To some extent, an emerging problem is that the prices aren't that great of a deal anymore (particularly if you add in the commuting costs of Go Train plus TTC), unless you're willing to live away from the GO Train or in a neighbourhood that is sketchy. And when I mean sketchy, I don't mean Toronto sketchy. I mean hookers on your driveway sketchy. I mean sleeping stranger in your backyard sketchy. I mean don't go into that laundromat after 8 PM sketchy. I mean schools you're not sure you want your kids to go to sketchy.
But the real problem in the Hammer is jobs. There are fewer of them. There is less variety. If you find one, it is usually not as well-paying as it would be in Toronto and it's likely one of the only available jobs in your field, which means you're one job-loss away from financial insolvency.
Another downside is its suburbanism. Yes, downtown Hamilton is relatively dense and its attracting lots of independent shops and stores and it feels like you're living in The Junction. But imagine The Junction, stretched out over double the land mass, surrounded by suburbs and divided up by big, four lane streets, with no streetcar, no subway, and limited bussing.
People see the cutsey shops on Locke, or the north end or even Ottawa St and envision family walks to shops and a pedestrian life with a paper bag of groceries in their arms but that's not the case. The things that make Hamilton a bit edgy aren't useful - you generally don't shop at the Caribbean mini mart, don't eat frequently at the Portuguese Association, don't spend evenings at the Navy Hall and only need a few things from the bakery, coffee shop or store that sells organic honey and candles.
You need a car and you need if for everything. The places you need to visit week in, week out are a drive-away, often out in a suburban power centre.
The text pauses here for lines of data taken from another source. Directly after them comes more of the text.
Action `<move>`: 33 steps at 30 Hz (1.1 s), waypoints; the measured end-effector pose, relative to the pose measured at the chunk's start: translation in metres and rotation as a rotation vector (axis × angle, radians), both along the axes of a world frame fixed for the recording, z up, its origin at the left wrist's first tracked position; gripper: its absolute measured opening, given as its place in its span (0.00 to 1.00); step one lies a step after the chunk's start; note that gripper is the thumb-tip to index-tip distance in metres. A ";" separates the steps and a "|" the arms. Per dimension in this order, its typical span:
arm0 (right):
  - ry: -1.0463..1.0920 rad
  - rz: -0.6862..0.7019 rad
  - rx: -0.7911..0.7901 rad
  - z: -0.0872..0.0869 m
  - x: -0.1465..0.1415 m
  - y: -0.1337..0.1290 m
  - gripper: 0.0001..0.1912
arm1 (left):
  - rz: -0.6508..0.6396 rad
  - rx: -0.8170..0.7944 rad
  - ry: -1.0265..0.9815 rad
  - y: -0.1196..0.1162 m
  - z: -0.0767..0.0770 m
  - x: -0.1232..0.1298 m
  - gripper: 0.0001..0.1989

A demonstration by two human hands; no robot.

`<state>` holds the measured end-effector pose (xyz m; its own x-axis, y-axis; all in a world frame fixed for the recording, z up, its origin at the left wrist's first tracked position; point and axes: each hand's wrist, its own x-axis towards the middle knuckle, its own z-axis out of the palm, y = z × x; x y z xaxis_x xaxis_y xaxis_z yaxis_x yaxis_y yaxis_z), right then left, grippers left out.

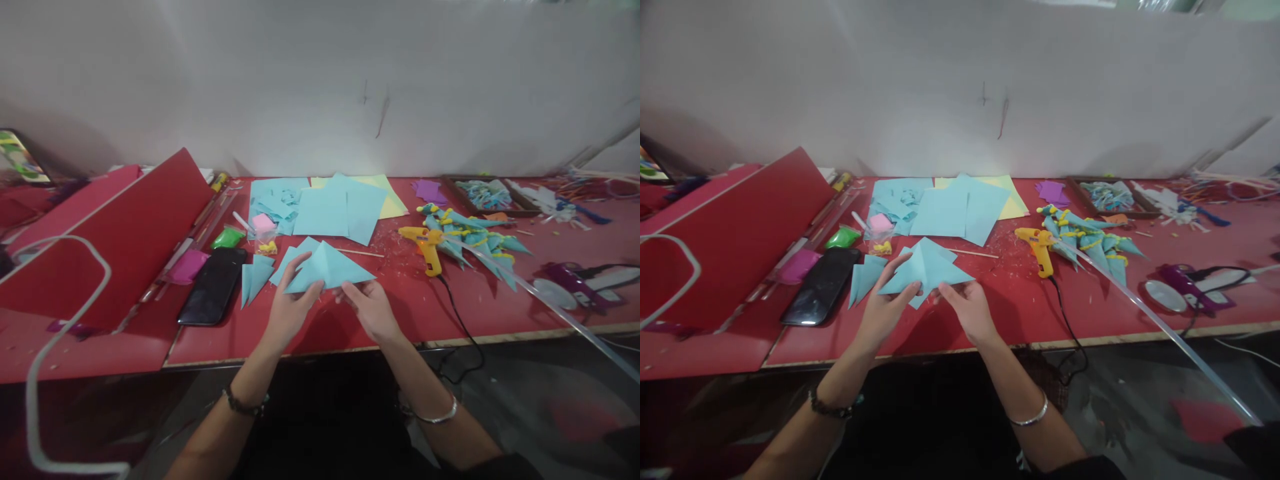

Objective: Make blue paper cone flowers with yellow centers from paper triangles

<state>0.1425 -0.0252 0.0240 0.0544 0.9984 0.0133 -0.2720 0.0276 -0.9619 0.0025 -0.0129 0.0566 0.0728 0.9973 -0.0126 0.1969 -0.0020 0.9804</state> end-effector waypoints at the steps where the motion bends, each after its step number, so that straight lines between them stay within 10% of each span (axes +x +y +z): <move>1: -0.024 0.019 0.005 0.001 -0.001 0.000 0.11 | -0.008 -0.020 -0.024 -0.001 0.000 0.001 0.25; 8: -0.067 -0.018 0.007 0.011 -0.002 0.002 0.12 | -0.085 0.006 -0.023 0.006 -0.005 0.006 0.08; 33: -0.393 0.235 0.164 0.018 0.021 0.097 0.07 | -0.496 0.367 0.303 0.104 0.006 -0.003 0.08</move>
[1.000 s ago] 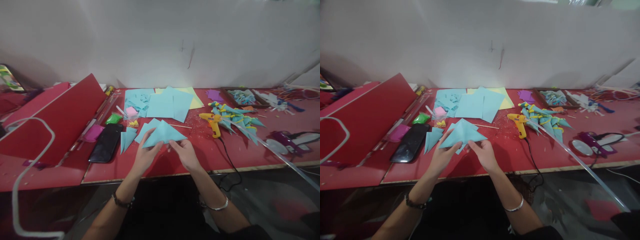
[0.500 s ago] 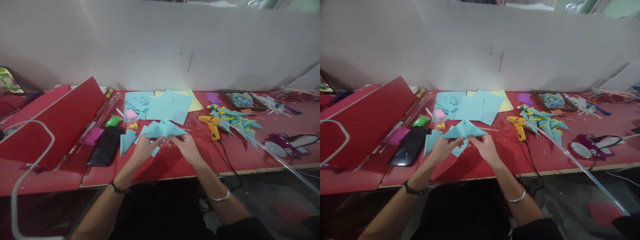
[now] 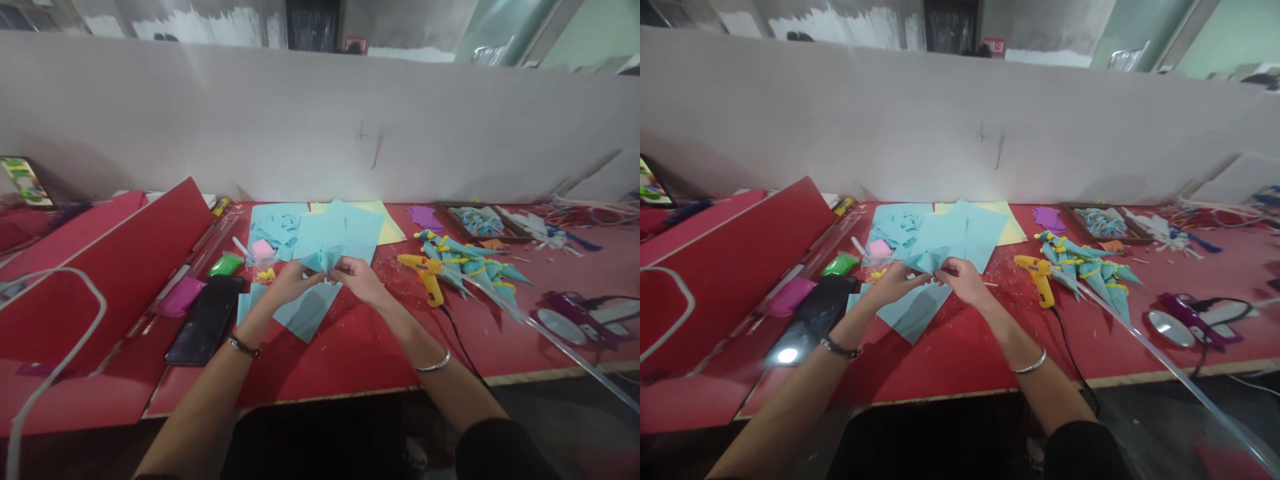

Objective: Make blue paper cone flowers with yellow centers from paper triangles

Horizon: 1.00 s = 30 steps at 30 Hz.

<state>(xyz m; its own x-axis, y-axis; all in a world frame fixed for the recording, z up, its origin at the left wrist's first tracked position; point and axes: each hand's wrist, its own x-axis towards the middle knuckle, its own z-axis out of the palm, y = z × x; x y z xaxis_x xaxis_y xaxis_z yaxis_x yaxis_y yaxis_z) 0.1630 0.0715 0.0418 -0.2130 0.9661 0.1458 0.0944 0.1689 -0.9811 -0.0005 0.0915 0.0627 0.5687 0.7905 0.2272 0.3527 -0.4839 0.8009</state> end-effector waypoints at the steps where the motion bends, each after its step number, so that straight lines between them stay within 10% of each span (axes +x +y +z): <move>1: -0.001 -0.013 -0.007 -0.005 -0.001 0.002 0.07 | 0.001 0.006 -0.002 0.001 -0.004 0.000 0.08; 21: -0.038 0.043 0.041 -0.034 -0.012 -0.008 0.07 | 0.072 0.082 0.109 -0.004 -0.043 -0.002 0.14; 30: 0.065 -0.209 0.041 -0.023 -0.010 -0.009 0.09 | 0.064 0.082 0.033 -0.006 -0.041 0.003 0.15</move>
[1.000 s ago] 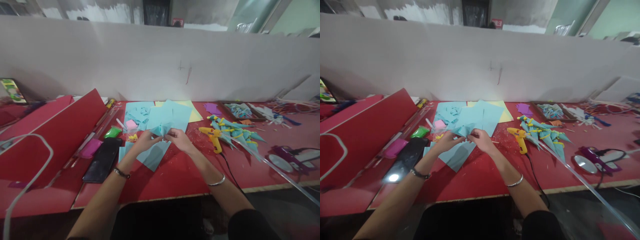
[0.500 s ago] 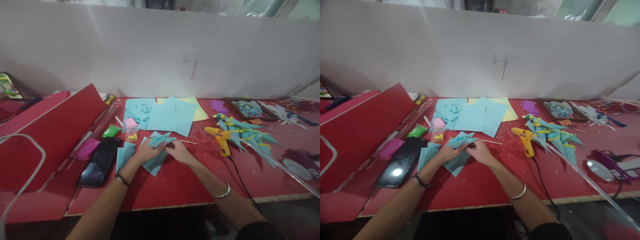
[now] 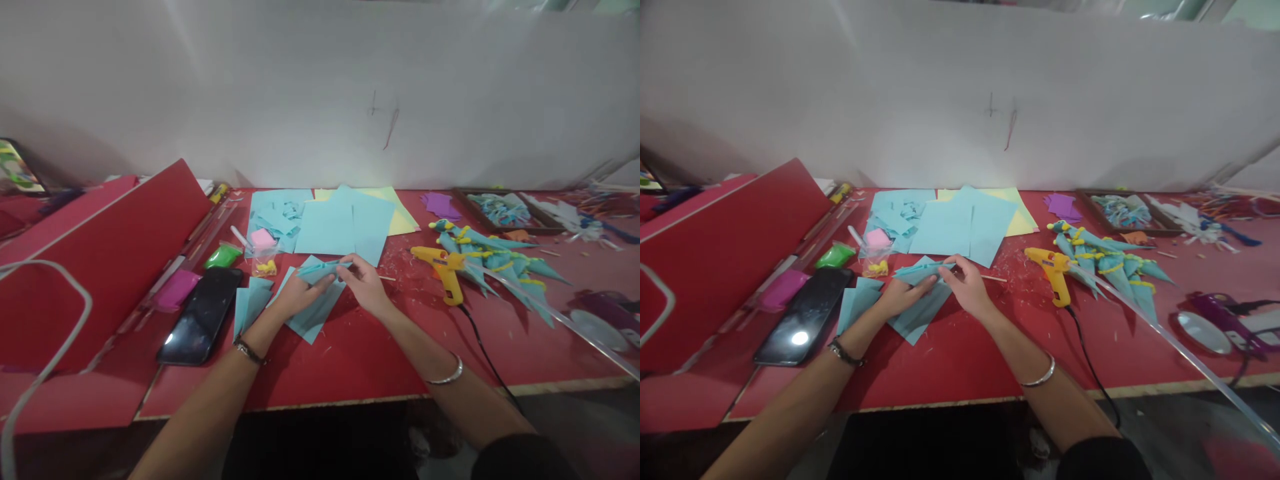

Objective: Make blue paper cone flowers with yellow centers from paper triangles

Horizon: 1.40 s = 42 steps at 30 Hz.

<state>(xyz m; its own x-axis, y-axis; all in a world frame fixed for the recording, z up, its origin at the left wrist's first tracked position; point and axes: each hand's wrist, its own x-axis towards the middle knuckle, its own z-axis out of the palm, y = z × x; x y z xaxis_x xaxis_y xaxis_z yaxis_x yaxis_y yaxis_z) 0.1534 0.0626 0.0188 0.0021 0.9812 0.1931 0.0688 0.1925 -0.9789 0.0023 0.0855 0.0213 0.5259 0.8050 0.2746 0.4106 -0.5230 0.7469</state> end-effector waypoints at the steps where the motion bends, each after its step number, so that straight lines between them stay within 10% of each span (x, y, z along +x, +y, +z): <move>1: 0.000 -0.008 0.002 0.000 0.000 0.000 0.09 | 0.005 -0.018 -0.014 0.000 0.000 0.001 0.16; 22: 0.107 -0.006 0.019 -0.008 0.002 0.006 0.10 | -0.041 -0.208 -0.144 0.002 -0.003 0.003 0.19; 31: 0.134 0.059 -0.063 -0.006 0.003 0.008 0.11 | 0.241 -0.180 -0.126 0.005 -0.007 0.004 0.24; 42: 0.024 0.123 -0.105 -0.006 0.000 0.004 0.13 | 0.266 -0.244 -0.156 0.003 0.003 0.001 0.25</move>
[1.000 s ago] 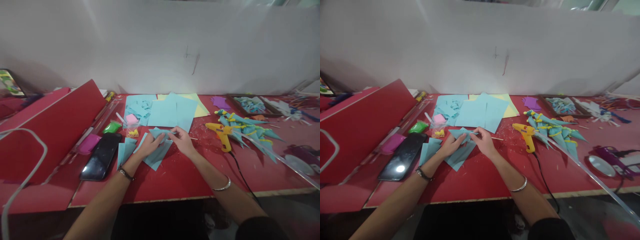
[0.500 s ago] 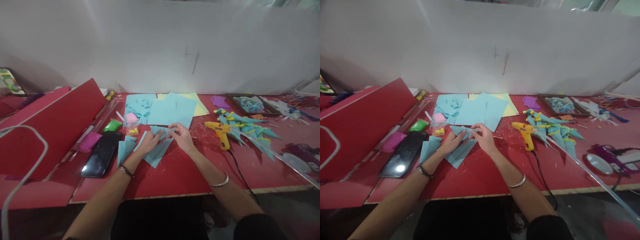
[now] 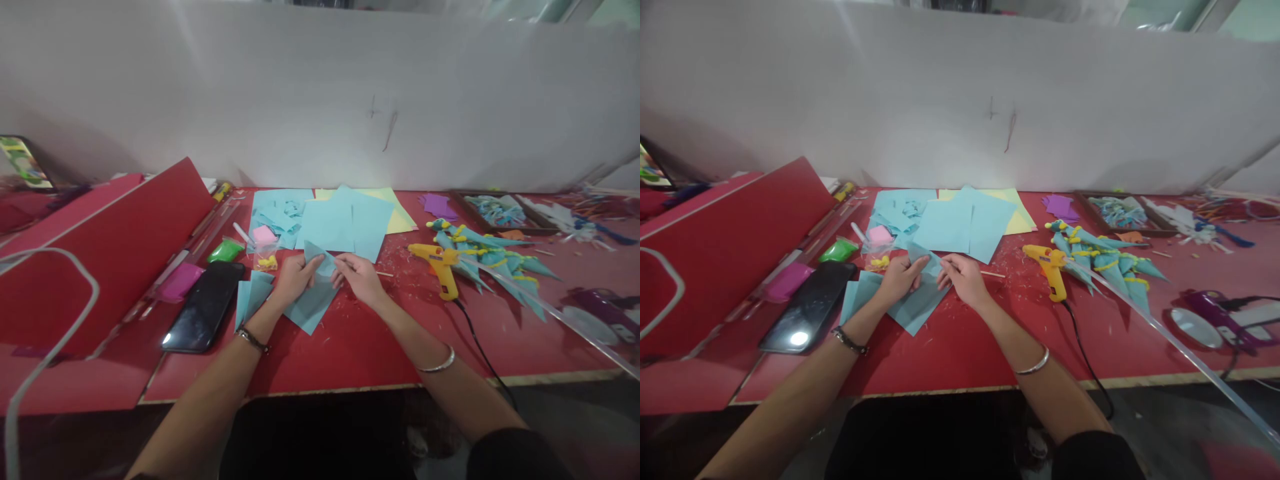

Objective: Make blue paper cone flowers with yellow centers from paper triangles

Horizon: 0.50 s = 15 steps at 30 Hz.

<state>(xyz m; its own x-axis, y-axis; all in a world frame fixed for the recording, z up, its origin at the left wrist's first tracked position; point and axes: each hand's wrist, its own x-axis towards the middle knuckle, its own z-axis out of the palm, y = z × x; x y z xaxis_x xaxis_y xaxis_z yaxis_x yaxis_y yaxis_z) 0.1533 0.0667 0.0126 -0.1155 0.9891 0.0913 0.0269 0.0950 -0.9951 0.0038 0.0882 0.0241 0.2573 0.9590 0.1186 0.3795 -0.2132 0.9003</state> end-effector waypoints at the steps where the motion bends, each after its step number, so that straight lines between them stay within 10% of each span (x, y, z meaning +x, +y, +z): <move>1: -0.014 -0.010 0.024 -0.001 0.000 0.001 0.13 | 0.000 0.003 0.015 0.000 0.000 0.000 0.25; 15: -0.167 0.017 0.195 -0.003 0.002 0.003 0.10 | -0.267 0.053 0.206 0.003 -0.006 -0.004 0.24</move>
<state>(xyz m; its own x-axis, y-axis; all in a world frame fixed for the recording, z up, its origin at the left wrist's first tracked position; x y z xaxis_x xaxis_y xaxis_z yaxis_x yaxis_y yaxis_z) 0.1554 0.0697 0.0097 -0.1611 0.9524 0.2588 0.1866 0.2869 -0.9396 0.0002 0.0907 0.0177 0.5224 0.8484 0.0858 0.4766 -0.3739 0.7956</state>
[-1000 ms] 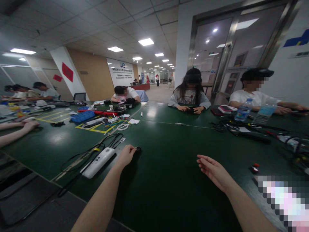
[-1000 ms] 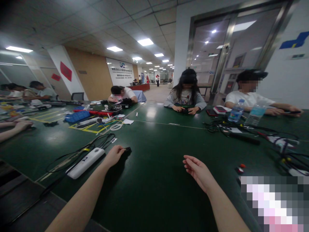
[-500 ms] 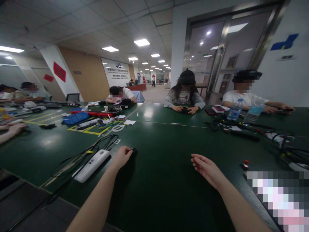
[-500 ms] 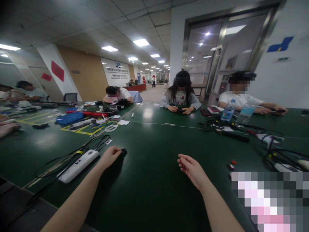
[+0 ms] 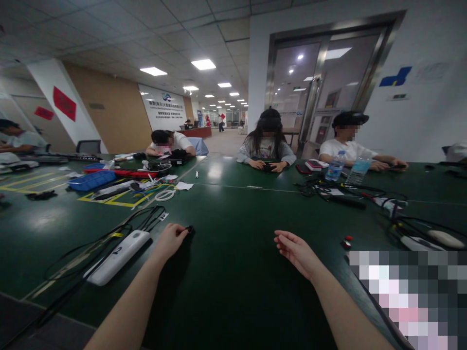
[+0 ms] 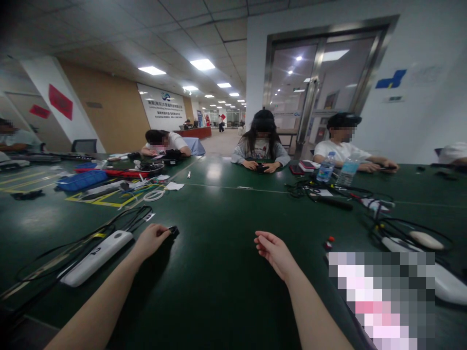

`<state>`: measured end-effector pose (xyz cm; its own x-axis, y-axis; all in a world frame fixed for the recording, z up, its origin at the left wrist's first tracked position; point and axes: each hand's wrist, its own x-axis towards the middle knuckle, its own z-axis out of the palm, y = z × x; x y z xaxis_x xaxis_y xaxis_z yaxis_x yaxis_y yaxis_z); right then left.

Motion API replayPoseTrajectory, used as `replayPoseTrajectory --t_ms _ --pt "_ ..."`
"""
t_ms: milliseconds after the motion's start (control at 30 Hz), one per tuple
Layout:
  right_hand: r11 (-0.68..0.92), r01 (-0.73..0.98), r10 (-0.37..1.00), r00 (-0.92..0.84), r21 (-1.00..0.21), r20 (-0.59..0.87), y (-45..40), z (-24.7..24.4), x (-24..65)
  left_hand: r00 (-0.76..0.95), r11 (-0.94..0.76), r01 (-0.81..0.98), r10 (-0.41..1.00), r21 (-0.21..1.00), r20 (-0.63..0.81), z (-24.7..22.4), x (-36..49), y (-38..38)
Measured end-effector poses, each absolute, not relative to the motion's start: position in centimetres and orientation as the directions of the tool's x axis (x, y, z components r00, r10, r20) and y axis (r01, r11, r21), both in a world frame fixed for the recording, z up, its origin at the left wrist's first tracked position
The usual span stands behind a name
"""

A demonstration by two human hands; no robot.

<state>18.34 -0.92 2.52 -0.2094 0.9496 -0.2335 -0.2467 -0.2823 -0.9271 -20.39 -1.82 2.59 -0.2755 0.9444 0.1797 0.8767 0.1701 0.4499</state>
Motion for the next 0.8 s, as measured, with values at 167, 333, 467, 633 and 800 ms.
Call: replayPoseTrajectory --t_ms 167,333,467,633,800 --pt "-0.277 -0.24 0.95 -0.212 -0.93 -0.228 -0.76 2.22 18.45 -0.305 0.185 0.859 0.934 0.478 0.186 2.23 -20.81 -1.64" --pt "-0.28 -0.237 0.949 -0.217 -0.93 -0.23 -0.7 2.14 18.54 -0.31 0.196 0.855 0.935 0.48 0.171 2.3 -20.8 -1.67" --pt "-0.279 -0.231 0.95 -0.208 -0.932 -0.233 -0.74 2.2 18.49 -0.308 0.202 0.864 0.937 0.462 0.165 2.43 -20.63 -1.7" --pt "-0.279 -0.231 0.95 -0.207 -0.932 -0.233 -0.86 2.35 18.42 -0.31 0.188 0.846 0.935 0.5 0.174 2.42 -20.56 -1.65" --pt "-0.286 -0.236 0.949 -0.204 -0.929 -0.24 -1.14 2.91 18.3 -0.3 0.183 0.808 0.946 0.56 0.124 2.59 -20.94 -1.69"
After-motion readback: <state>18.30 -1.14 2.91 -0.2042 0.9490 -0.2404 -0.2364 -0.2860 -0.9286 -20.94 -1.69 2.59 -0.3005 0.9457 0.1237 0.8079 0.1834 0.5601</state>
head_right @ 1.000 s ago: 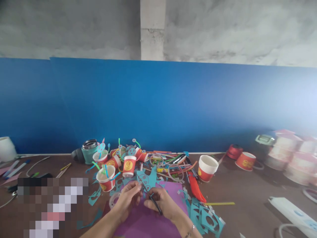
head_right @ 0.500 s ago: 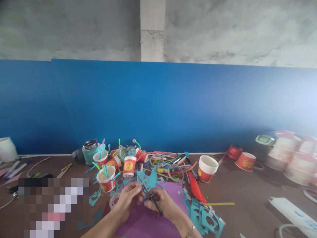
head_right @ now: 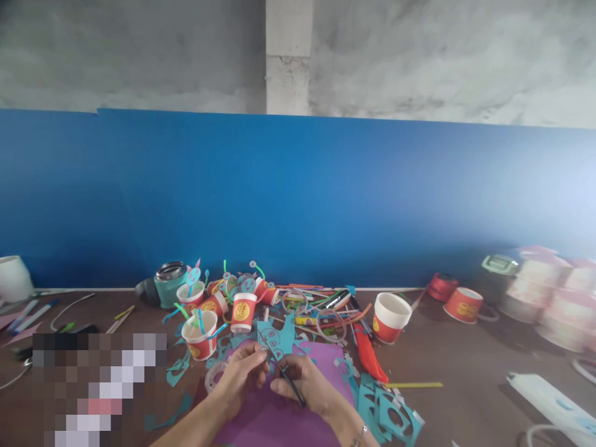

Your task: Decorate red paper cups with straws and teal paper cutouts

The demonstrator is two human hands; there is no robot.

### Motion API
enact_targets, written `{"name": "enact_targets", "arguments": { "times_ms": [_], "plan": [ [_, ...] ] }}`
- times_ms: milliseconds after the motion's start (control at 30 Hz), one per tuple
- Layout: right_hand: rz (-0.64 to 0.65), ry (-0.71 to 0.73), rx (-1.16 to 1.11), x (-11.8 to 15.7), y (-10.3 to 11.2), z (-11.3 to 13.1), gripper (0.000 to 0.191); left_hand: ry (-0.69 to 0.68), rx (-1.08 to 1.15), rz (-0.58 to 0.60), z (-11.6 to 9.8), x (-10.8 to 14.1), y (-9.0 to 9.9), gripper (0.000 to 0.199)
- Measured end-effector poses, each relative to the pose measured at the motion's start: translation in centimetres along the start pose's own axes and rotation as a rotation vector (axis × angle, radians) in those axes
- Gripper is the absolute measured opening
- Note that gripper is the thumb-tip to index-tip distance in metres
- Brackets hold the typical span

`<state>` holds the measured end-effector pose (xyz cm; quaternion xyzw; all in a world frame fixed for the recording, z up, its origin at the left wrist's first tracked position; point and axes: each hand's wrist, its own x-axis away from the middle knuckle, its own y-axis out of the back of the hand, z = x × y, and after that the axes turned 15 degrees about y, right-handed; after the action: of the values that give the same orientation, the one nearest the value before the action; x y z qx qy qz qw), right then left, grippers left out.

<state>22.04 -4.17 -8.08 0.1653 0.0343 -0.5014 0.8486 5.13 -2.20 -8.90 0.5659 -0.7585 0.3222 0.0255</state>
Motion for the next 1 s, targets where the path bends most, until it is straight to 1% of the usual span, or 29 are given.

The places you want to eat at are spread out across the city. You're not a walk away from a hardware store. If you're going to do any decent amount of shopping at Jackson Square or the Farmer's Market, you're not going to be able to do it via the HSR. I mean, look where the hippy-dippy food co-op located - a place where the parking lot is bigger than the store, right on York Boulevard, walkable for the residents of about three streets and that's it.
If you're self-employed or can work from home and you'd don't mind a suburban lifestyle, or you feel really secure in a job that's in Hamilton, take the leap to Hamilton and you'll never ever ever regret it. I miss it all the time, we go back at least once a month.
If you don't want to use your car all the time for everything, or you need to come in to Toronto more than twice a week, don't bother.